## Task objective
Output all of the records exactly as written.

══ Provided information ══

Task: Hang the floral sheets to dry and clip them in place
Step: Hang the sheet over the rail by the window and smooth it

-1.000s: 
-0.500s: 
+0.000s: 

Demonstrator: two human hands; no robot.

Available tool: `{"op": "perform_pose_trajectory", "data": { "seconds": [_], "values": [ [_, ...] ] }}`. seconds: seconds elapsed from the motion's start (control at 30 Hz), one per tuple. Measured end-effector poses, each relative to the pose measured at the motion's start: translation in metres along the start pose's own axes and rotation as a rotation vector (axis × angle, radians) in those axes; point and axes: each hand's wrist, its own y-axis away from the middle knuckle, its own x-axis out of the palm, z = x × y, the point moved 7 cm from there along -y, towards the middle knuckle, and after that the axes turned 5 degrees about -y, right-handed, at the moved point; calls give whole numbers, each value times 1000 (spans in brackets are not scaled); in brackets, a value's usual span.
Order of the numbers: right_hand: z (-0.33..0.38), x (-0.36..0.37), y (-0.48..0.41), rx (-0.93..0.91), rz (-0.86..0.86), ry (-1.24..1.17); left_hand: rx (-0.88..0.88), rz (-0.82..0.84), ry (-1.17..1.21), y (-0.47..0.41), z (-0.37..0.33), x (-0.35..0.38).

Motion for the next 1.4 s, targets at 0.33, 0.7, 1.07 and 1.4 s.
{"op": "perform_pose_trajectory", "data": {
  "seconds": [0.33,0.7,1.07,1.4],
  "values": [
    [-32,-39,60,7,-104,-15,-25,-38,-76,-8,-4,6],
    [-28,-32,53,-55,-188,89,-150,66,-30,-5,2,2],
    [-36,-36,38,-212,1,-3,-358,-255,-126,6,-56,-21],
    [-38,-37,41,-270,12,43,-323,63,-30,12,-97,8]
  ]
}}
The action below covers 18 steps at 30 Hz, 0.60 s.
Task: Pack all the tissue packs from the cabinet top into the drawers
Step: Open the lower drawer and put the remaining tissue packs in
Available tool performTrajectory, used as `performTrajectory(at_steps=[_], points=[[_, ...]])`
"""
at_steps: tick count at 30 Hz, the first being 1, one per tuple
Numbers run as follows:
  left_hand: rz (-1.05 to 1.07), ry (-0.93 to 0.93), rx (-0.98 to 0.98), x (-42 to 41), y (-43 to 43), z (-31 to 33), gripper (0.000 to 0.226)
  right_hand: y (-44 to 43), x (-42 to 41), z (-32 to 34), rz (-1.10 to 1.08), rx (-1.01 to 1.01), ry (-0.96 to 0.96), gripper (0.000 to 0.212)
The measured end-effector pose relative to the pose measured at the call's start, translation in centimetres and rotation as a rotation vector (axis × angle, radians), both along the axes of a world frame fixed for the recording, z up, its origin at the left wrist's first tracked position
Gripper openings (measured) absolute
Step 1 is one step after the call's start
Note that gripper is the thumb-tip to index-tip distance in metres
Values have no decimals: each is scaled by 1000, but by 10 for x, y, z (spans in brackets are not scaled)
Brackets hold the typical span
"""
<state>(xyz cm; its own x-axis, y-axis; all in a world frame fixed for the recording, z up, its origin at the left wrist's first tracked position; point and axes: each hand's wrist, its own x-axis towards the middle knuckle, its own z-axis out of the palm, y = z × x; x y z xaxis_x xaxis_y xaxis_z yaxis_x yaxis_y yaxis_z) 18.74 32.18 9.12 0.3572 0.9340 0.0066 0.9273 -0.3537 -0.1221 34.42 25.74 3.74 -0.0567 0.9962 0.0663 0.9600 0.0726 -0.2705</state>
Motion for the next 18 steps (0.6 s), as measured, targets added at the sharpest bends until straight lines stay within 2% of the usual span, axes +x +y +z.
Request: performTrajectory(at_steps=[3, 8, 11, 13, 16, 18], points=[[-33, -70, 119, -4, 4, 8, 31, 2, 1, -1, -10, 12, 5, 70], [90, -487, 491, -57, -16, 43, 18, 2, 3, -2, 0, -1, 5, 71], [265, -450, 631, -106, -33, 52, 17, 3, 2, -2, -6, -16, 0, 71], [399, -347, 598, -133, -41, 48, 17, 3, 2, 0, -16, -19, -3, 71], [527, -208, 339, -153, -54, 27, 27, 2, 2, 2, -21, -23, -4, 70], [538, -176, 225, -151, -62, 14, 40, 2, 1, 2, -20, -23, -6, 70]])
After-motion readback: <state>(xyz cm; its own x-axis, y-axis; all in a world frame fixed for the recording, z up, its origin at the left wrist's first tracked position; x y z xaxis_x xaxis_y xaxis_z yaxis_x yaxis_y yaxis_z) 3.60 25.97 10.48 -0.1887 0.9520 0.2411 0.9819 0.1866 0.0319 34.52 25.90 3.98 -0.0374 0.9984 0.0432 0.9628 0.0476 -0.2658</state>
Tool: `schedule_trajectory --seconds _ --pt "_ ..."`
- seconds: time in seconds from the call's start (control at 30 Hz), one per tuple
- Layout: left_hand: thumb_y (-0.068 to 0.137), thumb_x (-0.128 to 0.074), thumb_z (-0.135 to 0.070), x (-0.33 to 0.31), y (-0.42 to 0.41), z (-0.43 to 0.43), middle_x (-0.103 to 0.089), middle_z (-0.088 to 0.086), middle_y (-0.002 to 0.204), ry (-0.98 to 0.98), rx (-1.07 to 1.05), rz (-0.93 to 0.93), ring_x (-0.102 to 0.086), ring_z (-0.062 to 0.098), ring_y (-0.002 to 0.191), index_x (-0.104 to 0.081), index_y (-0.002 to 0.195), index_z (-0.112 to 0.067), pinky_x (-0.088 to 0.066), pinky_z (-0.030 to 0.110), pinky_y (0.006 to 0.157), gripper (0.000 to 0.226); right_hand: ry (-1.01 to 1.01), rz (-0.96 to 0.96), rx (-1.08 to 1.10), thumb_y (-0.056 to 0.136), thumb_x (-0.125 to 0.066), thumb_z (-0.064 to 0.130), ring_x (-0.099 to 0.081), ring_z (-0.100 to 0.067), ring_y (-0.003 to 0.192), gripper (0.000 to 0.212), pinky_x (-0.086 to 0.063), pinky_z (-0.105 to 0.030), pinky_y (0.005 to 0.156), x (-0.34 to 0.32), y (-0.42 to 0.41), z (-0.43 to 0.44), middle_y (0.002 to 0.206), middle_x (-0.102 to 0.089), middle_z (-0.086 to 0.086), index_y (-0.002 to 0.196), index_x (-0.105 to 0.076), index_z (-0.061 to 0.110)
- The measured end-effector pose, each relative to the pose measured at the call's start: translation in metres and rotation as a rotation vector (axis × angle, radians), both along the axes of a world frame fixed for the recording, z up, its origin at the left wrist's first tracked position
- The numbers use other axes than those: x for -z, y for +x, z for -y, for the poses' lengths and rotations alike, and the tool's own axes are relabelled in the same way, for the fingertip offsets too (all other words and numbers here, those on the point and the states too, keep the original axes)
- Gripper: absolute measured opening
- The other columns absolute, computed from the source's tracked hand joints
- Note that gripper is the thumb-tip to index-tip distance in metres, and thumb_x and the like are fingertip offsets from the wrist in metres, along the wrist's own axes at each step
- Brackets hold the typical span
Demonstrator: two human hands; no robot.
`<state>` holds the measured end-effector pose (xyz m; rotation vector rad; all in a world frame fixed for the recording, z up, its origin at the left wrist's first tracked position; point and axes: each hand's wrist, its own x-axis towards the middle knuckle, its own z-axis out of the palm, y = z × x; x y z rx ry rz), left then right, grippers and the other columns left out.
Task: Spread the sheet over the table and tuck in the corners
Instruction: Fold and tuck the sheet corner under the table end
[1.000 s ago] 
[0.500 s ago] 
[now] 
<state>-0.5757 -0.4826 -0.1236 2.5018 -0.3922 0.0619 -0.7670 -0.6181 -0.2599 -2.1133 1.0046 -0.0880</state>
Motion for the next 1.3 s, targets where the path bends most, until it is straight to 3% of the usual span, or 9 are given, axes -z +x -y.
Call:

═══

## Answer section
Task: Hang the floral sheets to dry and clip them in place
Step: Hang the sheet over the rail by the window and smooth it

-1.000s: 
-0.500s: 
+0.000s: 

Demonstrator: two human hands; no robot.

Available tool: `{"op": "perform_pose_trajectory", "data": { "seconds": [_], "values": [ [_, ...] ] }}`. seconds: seconds elapsed from the motion's start (control at 30 Hz), one per tuple. Measured end-effector poses, each relative to the pose measured at the motion's start: translation in metres along the start pose's own axes and rotation as a rotation vector (axis × angle, radians) in those axes; point and axes: each hand's wrist, its own y-axis away from the middle knuckle, its own x-axis out of the palm, z = x × y, the point moved 7 cm from there along -y, towards the middle knuckle, and after that the axes turned 5 degrees about -y, right-handed, at the moved point; calls give whole numbers, each value times 1000 (spans in brackets are not scaled); in brackets, a value's usual span.
Order of the numbers: right_hand: z (-0.33..0.38), x (-0.36..0.37), y (-0.48..0.41), rx (-0.93..0.91), rz (-0.86..0.86), ry (-1.24..1.17); left_hand: rx (-0.88..0.88), rz (-0.82..0.84), ry (-1.17..1.21), y (-0.47..0.41), z (-0.37..0.33), x (-0.35..0.38).

Motion for the next 1.4 s, targets at 0.33, 0.7, 1.07 and 1.4 s.
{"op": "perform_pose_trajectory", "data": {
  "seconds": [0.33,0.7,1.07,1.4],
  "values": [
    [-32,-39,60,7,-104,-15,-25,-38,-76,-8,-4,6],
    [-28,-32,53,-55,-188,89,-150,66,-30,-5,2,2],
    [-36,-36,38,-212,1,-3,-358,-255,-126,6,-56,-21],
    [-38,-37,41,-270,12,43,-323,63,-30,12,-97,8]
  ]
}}
The action below covers 18 steps at 30 Hz, 0.60 s.
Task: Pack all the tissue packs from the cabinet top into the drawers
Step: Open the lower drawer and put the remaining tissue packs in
Available tool performTrajectory, used as `performTrajectory(at_steps=[_], points=[[_, ...]])`
"""
at_steps: tick count at 30 Hz, the first being 1, one per tuple
Numbers run as follows:
  left_hand: rz (-1.05 to 1.07), ry (-0.93 to 0.93), rx (-0.98 to 0.98), x (-42 to 41), y (-43 to 43), z (-31 to 33), gripper (0.000 to 0.226)
  right_hand: y (-44 to 43), x (-42 to 41), z (-32 to 34), rz (-1.10 to 1.08), rx (-1.01 to 1.01), ry (-0.96 to 0.96), gripper (0.000 to 0.212)
The measured end-effector pose relative to the pose measured at the call's start, translation in centimetres and rotation as a rotation vector (axis × angle, radians), both along the axes of a world frame fixed for the recording, z up, its origin at the left wrist's first tracked position
Gripper openings (measured) absolute
Step 1 is one step after the call's start
Note that gripper is the thumb-tip to index-tip distance in metres
Values have no decimals: each is scaled by 1000, but by 10 for x, y, z (spans in brackets are not scaled)
Brackets hold the typical span
"""
<state>(xyz cm; its own x-axis, y-axis; all in a world frame fixed for the recording, z up, its origin at the left wrist's first tracked position; point and axes: each hand's wrist, its own x-axis towards the middle knuckle, its own z-axis out of the palm, y = z × x; x y z xaxis_x xaxis_y xaxis_z yaxis_x yaxis_y yaxis_z) 18.74 32.18 9.12 0.3572 0.9340 0.0066 0.9273 -0.3537 -0.1221 34.42 25.74 3.74 -0.0567 0.9962 0.0663 0.9600 0.0726 -0.2705</state>
Motion for the next 18 steps (0.6 s), as measured, targets added at the sharpest bends until straight lines stay within 2% of the usual span, axes +x +y +z.
Request: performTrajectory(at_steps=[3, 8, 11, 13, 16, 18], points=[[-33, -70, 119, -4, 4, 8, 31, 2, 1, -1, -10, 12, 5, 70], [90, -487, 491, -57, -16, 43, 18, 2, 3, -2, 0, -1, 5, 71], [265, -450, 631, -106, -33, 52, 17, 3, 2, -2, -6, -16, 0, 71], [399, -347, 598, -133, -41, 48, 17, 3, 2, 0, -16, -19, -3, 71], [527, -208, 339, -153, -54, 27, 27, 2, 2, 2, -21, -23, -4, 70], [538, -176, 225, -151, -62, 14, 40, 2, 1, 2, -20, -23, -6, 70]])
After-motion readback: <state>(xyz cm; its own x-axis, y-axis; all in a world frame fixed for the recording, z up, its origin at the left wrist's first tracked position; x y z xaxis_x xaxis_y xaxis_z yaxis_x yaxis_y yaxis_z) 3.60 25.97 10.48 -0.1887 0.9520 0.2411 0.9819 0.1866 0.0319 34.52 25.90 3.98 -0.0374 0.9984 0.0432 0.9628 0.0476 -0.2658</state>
Tool: `schedule_trajectory --seconds _ --pt "_ ..."`
- seconds: time in seconds from the call's start (control at 30 Hz), one per tuple
- Layout: left_hand: thumb_y (-0.068 to 0.137), thumb_x (-0.128 to 0.074), thumb_z (-0.135 to 0.070), x (-0.33 to 0.31), y (-0.42 to 0.41), z (-0.43 to 0.43), middle_x (-0.103 to 0.089), middle_z (-0.088 to 0.086), middle_y (-0.002 to 0.204), ry (-0.98 to 0.98), rx (-1.07 to 1.05), rz (-0.93 to 0.93), ring_x (-0.102 to 0.086), ring_z (-0.062 to 0.098), ring_y (-0.002 to 0.191), index_x (-0.104 to 0.081), index_y (-0.002 to 0.195), index_z (-0.112 to 0.067), pinky_x (-0.088 to 0.066), pinky_z (-0.030 to 0.110), pinky_y (0.006 to 0.157), gripper (0.000 to 0.226); right_hand: ry (-1.01 to 1.01), rz (-0.96 to 0.96), rx (-1.08 to 1.10), thumb_y (-0.056 to 0.136), thumb_x (-0.125 to 0.066), thumb_z (-0.064 to 0.130), ring_x (-0.099 to 0.081), ring_z (-0.100 to 0.067), ring_y (-0.003 to 0.192), gripper (0.000 to 0.212), pinky_x (-0.086 to 0.063), pinky_z (-0.105 to 0.030), pinky_y (0.005 to 0.156), x (-0.34 to 0.32), y (-0.42 to 0.41), z (-0.43 to 0.44), middle_y (0.002 to 0.206), middle_x (-0.102 to 0.089), middle_z (-0.086 to 0.086), index_y (-0.002 to 0.196), index_x (-0.105 to 0.076), index_z (-0.061 to 0.110)
- The measured end-effector pose, each relative to the pose measured at the call's start: translation in metres and rotation as a rotation vector (axis × angle, radians), both along the axes of a world frame fixed for the recording, z up, its origin at the left wrist's first tracked position
- The numbers use other axes than those: x for -z, y for +x, z for -y, for the poses' lengths and rotations alike, and the tool's own axes are relabelled in the same way, for the fingertip offsets too (all other words and numbers here, those on the point and the states too, keep the original axes)
- Gripper: absolute measured opening
- The other columns absolute, computed from the source's tracked hand joints
- Note that gripper is the thumb-tip to index-tip distance in metres, and thumb_x and the like are fingertip offsets from the wrist in metres, along the wrist's own axes at each step
- Brackets hold the typical span
Demonstrator: two human hands; no robot.
`<state>` holds the measured end-effector pose (xyz m; rotation vector rad; all in a world frame fixed for the recording, z up, its origin at the left wrist's first tracked position; point and axes: each hand's wrist, its own x-axis towards the middle knuckle, its own z-axis out of the palm, y = z × x; x y z rx ry rz), left then right, grippers and the other columns left out.
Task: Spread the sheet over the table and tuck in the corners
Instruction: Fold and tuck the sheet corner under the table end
[1.000 s ago] 
[0.500 s ago] 
[now] 
<state>-0.5757 -0.4826 -0.1236 2.5018 -0.3922 0.0619 -0.7670 -0.6181 -0.2599 -2.1133 1.0046 -0.0880</state>
Motion for the next 1.3 s, targets where the path bends most, until it is straight to 3% of the usual span, or 9 are given, axes -z +x -y.
Call:

What was asked for in the exercise is now done.